Dear Jin, Thanks a lot!

On 6/16/22, Jin Li <jinli68 using gmail.com> wrote:
> Hi Hana,
>
> ROC (or AUC) is misleading and should not be used to assess model
> performance. For details, please see the references in "Spatial Predictive
> Modelign with R '' that also provides some methods (e.g., gbm, rf, svm and
> glmlet) for 1/0 data along with accuracy-based variable selection and
> parameter optimisation.
>
> Hope this helps,
> Jin
>
> On Thu, Jun 16, 2022 at 6:53 AM Hana Tezera <hanatezera using gmail.com> wrote:
>
>> Dear Tim, Thanks a lot I am looking for different methods for each
>> method, I want to select the best predictors and I want to report some
>> measures of the accuracy. And I will compare the performance of the
>> models, by plotting their ROC curves.
>> Best,
>> Hana
>>
>> On 6/15/22, Ebert,Timothy Aaron <tebert using ufl.edu> wrote:
>> > The uncorrelated nature of smoking and hypertension is a major medical
>> > breakthrough and in contrast to reports like this:
>> > https://pubmed.ncbi.nlm.nih.gov/20550499/ and the literature indicates
>> the
>> > possibility of a relationship between age and hypertension
>> > https://www.ncbi.nlm.nih.gov/pmc/articles/PMC4768730/. Depending on the
>> > country, there might be a relationship between smoking and age as
>> government
>> > programs against smoking are developed.
>> >
>> > Are you looking at different models or different methods.
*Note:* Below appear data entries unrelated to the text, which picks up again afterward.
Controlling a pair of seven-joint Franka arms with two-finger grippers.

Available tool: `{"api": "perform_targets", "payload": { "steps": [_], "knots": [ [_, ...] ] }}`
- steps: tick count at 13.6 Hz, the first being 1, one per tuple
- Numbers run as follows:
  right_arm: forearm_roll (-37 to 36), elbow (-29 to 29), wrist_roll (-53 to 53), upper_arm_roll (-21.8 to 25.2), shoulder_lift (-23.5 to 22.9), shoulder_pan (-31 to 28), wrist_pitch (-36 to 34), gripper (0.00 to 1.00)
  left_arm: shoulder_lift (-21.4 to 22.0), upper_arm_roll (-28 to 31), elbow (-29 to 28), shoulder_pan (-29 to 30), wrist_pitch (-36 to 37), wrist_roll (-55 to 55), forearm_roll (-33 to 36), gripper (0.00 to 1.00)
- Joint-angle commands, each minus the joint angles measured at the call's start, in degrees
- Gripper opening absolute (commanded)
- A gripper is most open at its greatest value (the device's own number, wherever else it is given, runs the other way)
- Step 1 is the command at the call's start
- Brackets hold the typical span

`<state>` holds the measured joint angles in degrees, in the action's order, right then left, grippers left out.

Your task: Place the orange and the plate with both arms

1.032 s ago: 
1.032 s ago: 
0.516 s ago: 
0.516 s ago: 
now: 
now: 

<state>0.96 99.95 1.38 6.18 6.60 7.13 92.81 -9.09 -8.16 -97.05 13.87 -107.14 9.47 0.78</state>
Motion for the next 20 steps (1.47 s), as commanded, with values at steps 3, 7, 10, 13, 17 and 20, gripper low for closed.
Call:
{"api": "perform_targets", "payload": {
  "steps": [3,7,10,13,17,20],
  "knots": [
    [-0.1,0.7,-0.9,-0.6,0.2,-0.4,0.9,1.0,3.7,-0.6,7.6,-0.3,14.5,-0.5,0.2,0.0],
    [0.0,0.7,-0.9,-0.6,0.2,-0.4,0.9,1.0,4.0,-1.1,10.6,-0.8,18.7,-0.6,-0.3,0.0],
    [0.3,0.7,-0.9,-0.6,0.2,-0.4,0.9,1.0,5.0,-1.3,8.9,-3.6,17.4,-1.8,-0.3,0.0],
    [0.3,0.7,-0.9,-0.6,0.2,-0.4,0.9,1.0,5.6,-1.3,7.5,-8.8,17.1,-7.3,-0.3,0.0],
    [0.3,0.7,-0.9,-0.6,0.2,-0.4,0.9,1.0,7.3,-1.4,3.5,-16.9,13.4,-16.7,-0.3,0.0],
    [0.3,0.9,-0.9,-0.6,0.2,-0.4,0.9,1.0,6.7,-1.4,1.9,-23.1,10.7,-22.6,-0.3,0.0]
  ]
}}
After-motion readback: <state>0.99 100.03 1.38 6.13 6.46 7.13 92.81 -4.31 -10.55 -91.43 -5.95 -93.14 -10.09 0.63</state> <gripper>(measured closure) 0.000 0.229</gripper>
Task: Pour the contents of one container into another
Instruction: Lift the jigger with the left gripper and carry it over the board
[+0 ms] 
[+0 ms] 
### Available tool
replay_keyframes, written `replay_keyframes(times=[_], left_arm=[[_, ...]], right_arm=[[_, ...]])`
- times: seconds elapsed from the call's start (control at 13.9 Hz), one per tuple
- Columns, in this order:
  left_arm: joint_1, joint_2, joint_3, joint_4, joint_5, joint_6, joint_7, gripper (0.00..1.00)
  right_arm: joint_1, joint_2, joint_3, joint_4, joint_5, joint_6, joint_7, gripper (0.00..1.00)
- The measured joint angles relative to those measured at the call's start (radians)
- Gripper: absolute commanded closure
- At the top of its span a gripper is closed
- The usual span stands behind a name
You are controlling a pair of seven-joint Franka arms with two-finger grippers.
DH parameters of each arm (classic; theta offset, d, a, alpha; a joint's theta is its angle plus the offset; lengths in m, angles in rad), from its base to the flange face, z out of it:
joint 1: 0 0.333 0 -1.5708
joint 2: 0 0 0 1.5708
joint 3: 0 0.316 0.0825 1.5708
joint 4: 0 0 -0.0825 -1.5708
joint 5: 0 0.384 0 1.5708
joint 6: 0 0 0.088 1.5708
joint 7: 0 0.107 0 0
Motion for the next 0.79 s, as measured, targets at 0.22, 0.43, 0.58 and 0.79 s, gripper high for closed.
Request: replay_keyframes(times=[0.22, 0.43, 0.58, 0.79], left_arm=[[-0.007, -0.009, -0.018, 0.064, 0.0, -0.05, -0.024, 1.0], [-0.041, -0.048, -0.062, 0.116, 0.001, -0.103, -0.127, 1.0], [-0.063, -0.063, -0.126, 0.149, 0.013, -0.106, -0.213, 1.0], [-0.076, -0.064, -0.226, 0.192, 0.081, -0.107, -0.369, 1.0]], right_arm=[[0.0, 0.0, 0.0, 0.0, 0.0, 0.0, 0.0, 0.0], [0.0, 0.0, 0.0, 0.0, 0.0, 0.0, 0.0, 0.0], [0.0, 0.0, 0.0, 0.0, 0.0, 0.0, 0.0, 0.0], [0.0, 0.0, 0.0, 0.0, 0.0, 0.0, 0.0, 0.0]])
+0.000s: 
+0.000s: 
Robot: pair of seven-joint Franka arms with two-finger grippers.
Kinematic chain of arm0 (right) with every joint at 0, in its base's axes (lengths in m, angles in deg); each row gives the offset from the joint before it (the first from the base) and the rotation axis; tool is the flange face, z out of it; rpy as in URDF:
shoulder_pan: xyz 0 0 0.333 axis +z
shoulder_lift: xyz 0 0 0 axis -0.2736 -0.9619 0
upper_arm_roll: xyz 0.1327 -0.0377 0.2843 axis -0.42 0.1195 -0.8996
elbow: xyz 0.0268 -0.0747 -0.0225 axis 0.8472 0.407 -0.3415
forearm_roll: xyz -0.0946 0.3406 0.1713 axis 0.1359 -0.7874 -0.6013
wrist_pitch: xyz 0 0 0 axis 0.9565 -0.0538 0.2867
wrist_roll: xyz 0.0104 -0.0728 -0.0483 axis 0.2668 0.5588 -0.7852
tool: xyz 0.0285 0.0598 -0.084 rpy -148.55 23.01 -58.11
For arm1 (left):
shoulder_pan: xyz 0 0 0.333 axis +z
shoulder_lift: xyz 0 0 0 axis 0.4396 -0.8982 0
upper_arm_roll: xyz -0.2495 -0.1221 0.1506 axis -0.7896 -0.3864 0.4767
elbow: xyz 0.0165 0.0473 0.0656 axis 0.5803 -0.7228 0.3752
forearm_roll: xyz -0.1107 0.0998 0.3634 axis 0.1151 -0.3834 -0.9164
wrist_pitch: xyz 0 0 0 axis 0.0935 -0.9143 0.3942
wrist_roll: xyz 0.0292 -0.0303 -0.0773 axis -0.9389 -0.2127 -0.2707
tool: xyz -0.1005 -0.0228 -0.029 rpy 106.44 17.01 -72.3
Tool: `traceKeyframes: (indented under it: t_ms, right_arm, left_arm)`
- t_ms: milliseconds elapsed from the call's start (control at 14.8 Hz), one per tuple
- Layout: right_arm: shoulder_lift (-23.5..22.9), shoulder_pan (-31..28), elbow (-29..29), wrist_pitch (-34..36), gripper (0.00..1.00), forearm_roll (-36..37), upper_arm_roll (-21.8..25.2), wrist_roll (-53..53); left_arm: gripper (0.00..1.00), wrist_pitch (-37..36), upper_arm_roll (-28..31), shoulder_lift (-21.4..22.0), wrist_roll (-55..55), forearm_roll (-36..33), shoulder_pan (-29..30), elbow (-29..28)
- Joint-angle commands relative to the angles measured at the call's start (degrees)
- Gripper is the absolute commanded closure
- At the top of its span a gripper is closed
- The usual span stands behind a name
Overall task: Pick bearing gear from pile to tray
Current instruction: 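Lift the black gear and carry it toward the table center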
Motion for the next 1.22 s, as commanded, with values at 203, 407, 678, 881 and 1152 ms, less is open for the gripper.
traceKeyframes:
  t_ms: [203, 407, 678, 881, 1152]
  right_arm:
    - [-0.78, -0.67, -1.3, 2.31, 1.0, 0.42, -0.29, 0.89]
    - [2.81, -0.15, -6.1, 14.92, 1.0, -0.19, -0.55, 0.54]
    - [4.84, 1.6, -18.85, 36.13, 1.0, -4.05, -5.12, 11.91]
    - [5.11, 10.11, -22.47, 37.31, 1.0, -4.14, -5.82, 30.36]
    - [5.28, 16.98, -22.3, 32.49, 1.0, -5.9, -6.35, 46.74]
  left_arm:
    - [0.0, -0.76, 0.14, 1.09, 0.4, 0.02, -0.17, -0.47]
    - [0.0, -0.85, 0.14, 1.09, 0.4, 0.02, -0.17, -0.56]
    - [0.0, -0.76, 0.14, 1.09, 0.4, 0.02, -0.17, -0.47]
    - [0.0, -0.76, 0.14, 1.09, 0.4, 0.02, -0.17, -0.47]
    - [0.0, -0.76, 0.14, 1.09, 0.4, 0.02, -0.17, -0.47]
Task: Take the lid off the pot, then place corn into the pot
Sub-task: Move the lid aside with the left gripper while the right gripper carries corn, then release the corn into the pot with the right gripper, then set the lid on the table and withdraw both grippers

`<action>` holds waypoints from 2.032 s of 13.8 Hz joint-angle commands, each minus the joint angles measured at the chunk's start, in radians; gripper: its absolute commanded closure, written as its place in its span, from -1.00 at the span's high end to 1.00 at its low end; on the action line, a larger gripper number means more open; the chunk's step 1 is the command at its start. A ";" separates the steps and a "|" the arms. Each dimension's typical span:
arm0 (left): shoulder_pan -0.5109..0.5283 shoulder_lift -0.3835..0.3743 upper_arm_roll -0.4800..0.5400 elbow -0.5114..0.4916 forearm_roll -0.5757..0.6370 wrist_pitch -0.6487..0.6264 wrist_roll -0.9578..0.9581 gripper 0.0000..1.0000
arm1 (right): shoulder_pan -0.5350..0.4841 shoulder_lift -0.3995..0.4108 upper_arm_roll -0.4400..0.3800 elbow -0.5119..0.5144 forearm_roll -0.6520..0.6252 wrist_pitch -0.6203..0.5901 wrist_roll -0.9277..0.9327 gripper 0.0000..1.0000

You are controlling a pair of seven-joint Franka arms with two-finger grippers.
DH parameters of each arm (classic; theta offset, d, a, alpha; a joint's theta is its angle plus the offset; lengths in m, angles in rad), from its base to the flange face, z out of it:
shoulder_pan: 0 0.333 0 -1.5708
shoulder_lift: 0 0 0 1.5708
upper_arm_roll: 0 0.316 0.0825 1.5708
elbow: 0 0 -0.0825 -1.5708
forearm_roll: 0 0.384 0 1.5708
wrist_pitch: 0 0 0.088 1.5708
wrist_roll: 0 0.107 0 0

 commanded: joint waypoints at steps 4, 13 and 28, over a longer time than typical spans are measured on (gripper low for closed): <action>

I could have
>> > y
>> = x
>> > + y + z as one model and y=x + z as another model. Alternatively I
>> > could
>> be
>> > comparing ordinary least squares regression versus maximum likelihood
>> versus
>> > Bayesian linear regression versus nonlinear regression. The former
>> > might
>> use
>> > something like the Akaike information criterion. I am not sure the
>> latter is
>> > useful (or possible). For example I could approximate an exponential
>> > function using a polynomial, but in this context I see no benefit in
>> doing
>> > so even if I could compare the models.
>> >
>> > I do not quite understand why this is being done. It feels like fishing
>> > statistical methods to get the answer that I know is correct.
>> > Generally,
>> one
>> > should understand the system well enough to select an appropriate model
>> > rather than try every possible model in the hope something fits. Of
>> course
>> > one sometimes collects extra data in the hope that we do not miss an
>> > important feature. Then forwards/backwards/stepwise methods are used to
>> > identify the "best" model but this is looking at similar models that
>> differ
>> > only in the list of independent variables.
>> >
>> > However the problem is solved, I would start by trying to determine if
>> any
>> > one model was appropriate. Are the model assumptions satisfied? If the
>> > answer is no, then try another model until you find one that does
>> > satisfy
>> > the model assumptions. Alternatively, start with an understanding of
>> > the
>> > biology and use the best model. Comparing an biologically meaningless
>> > statistical model to a biologically meaningful one is an easy choice.
>> >
>> > Tim
>> >
>> > -----Original Message-----
>> > From: anteneh asmare <hanatezera using gmail.com>
>> > Sent: Wednesday, June 15, 2022 1:10 PM
>> > To: Ebert,Timothy Aaron <tebert using ufl.edu>
>> > Cc: r-help using r-project.org
>> > Subject: Re: [R] Model Comparision for case control studies in R
>> >
>> > [External Email]
>> >
>> > Dear Tim, Thanks. the first vector
>> > y<-c(0,1,1,0,0,1,0,0,1,1,1,0,1,1,1,0,0,0,0,1) is the disease status y=
>> > (1=Case,0=Control). The covariate age, smoking status and hypertension
>> are
>> > independent(uncorrelated). The logistic regression (unconditional) will
>> > used. But I need to compare other models with logistic regression
>> instead of
>> > fitting it directly to logistic regression.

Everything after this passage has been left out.